By offering grants through local nonprofits, and loans through community development finance institutions and banks, the fund also creates a scalable opportunity for investors across the layers of financing used to back a project to realize meaningful returns from high-impact, risk-reducing adaptation measures. In so doing, the fund improves safety for individual homeowners and strengthens resilience across entire neighborhoods.

Building a Safer Future

Climate change is forcing a reckoning with how and where Americans live—and who ultimately pays for that risk. Adapting to this new reality will be difficult and require bold solutions.

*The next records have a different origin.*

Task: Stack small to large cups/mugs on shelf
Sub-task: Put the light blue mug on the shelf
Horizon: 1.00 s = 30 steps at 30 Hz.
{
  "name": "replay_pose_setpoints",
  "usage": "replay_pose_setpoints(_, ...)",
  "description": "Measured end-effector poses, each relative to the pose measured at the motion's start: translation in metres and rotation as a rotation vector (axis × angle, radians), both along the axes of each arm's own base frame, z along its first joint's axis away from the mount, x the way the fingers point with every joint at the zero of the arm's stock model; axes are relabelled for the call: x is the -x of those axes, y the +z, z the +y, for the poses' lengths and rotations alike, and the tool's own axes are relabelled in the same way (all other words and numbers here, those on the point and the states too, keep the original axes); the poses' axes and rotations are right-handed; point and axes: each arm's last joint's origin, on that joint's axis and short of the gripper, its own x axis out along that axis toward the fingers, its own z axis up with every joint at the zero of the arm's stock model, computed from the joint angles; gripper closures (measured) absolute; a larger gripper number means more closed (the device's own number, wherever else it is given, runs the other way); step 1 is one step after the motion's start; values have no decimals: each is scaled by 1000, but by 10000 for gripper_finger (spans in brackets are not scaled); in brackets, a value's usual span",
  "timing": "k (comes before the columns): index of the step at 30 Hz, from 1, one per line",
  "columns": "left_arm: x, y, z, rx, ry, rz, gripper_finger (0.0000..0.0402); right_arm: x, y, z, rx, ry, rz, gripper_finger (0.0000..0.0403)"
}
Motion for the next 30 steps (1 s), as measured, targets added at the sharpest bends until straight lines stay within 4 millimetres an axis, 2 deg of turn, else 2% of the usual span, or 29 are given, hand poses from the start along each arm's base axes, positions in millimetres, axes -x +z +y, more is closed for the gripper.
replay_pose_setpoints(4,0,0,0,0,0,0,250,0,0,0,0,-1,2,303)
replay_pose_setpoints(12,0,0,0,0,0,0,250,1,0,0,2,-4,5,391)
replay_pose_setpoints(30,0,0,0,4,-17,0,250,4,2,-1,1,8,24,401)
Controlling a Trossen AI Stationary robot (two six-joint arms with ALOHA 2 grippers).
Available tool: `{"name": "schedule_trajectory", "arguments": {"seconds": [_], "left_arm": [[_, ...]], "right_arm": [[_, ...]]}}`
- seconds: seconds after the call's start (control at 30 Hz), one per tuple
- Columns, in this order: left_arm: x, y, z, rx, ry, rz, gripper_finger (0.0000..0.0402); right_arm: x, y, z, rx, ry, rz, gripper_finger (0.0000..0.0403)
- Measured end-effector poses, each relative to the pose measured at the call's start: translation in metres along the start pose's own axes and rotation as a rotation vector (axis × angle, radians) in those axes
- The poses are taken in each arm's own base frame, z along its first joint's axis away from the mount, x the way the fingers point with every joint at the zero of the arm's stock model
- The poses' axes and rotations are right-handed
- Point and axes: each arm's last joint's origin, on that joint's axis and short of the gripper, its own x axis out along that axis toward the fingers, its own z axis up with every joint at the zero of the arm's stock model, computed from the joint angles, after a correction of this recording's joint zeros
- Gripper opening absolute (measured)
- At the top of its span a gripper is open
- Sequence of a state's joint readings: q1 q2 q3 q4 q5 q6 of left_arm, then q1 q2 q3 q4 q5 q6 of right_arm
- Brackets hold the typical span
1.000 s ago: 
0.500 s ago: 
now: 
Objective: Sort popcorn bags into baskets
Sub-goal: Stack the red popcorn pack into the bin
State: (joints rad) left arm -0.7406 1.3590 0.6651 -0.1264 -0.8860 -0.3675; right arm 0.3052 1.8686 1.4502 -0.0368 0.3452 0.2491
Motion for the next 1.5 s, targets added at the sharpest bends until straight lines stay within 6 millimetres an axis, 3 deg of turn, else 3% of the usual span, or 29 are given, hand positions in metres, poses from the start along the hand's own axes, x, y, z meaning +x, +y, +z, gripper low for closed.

Fortunately, a fast-growing ecosystem is forming to meet the challenge. Organizations like the IBHS are advancing standards to reduce damage from extreme weather, the Community Infrastructure Center is helping communities plan and finance resilient infrastructure, and mapping tools like those from Probable Futures enable place-based risk assessments. Meanwhile, investors such as The Lightsmith Group, Tailwind, and Wellington Management are galvanizing capital to accelerate resilience.

As demonstrated by the Resilient Delta Fund, collaborations between policy organizations, community partners, and non-profits can reduce future losses, stabilize housing and insurance markets, and build a safer, more equitable future.


Editors note: The views expressed in the articles on The Rooftop are those of the authors alone and do not necessarily reflect the opinions or policy positions of New America.